When you copy the listing, reproduce each line as it appears and omit every image.

::::

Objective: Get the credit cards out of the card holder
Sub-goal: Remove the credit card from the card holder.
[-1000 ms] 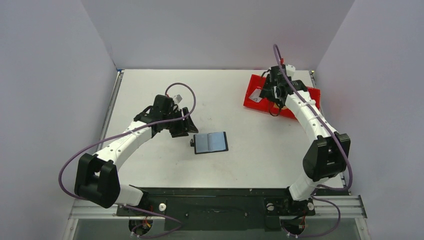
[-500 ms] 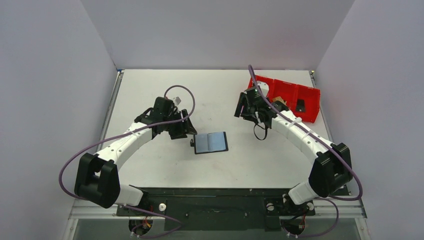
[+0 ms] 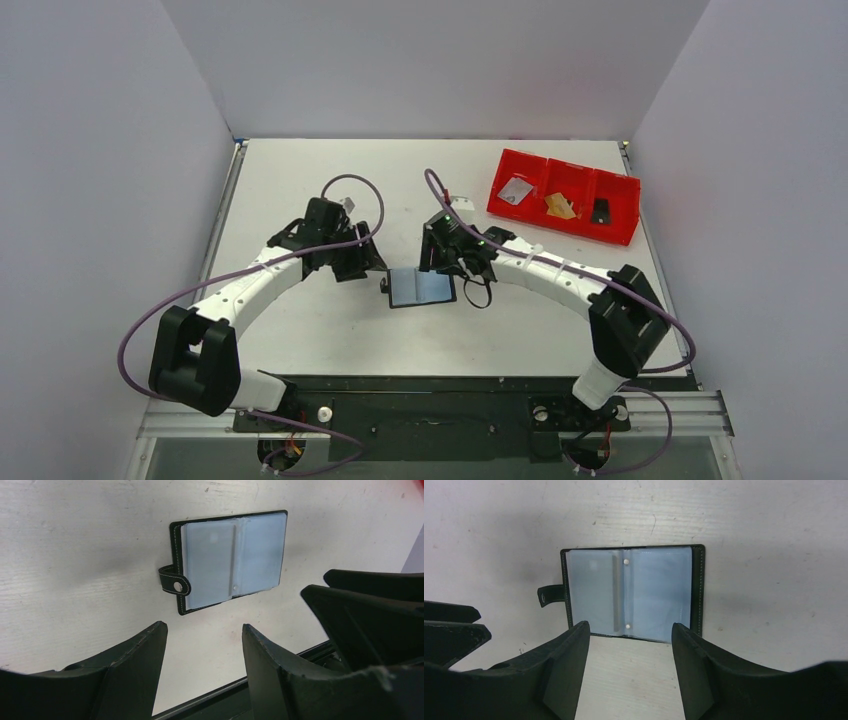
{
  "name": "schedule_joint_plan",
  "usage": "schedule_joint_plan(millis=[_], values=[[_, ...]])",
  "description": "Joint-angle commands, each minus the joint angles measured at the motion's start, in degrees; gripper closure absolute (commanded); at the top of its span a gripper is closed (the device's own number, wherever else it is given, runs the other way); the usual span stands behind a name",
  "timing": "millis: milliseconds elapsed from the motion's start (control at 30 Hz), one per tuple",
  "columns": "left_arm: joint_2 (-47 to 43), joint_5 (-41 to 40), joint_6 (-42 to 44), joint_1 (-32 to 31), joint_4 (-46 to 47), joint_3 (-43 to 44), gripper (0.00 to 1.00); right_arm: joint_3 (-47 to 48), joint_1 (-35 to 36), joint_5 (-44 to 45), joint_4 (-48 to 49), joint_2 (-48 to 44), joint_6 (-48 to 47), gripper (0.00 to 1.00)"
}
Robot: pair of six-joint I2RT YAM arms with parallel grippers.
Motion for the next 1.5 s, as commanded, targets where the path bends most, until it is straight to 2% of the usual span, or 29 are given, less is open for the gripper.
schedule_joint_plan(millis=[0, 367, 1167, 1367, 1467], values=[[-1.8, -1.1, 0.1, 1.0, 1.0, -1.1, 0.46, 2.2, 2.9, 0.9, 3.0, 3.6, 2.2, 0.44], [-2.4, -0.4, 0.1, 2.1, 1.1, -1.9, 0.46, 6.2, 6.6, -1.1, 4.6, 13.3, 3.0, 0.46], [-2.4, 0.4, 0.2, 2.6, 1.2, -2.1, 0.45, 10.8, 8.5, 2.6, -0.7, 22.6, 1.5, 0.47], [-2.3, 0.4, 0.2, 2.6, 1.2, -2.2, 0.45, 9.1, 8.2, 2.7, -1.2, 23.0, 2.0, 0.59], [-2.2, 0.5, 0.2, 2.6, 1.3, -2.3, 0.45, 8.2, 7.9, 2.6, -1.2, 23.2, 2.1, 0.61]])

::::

» Response to this task
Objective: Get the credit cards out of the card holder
Sub-goal: Remove the credit card from the card holder.
[-1000 ms] 
[-500 ms] 
[+0 ms] 
{
  "name": "schedule_joint_plan",
  "usage": "schedule_joint_plan(millis=[_], values=[[_, ...]])",
  "description": "Joint-angle commands, each minus the joint angles measured at the motion's start, in degrees; gripper closure absolute (commanded); at the top of its span a gripper is closed (the device's own number, wherever else it is given, runs the other way); the usual span stands behind a name",
  "timing": "millis: milliseconds elapsed from the motion's start (control at 30 Hz), one per tuple",
  "columns": "left_arm: joint_2 (-47 to 43), joint_5 (-41 to 40), joint_6 (-42 to 44), joint_1 (-32 to 31), joint_4 (-46 to 47), joint_3 (-43 to 44), gripper (0.00 to 1.00); right_arm: joint_3 (-47 to 48), joint_1 (-35 to 36), joint_5 (-44 to 45), joint_4 (-48 to 49), joint_2 (-48 to 44), joint_6 (-48 to 47), gripper (0.00 to 1.00)"
}
Robot: pair of six-joint I2RT YAM arms with parallel grippers.
Motion for the next 1.5 s, as commanded, targets where the path bends most, until it is straight to 2% of the usual span, or 29 are given, less is open for the gripper.
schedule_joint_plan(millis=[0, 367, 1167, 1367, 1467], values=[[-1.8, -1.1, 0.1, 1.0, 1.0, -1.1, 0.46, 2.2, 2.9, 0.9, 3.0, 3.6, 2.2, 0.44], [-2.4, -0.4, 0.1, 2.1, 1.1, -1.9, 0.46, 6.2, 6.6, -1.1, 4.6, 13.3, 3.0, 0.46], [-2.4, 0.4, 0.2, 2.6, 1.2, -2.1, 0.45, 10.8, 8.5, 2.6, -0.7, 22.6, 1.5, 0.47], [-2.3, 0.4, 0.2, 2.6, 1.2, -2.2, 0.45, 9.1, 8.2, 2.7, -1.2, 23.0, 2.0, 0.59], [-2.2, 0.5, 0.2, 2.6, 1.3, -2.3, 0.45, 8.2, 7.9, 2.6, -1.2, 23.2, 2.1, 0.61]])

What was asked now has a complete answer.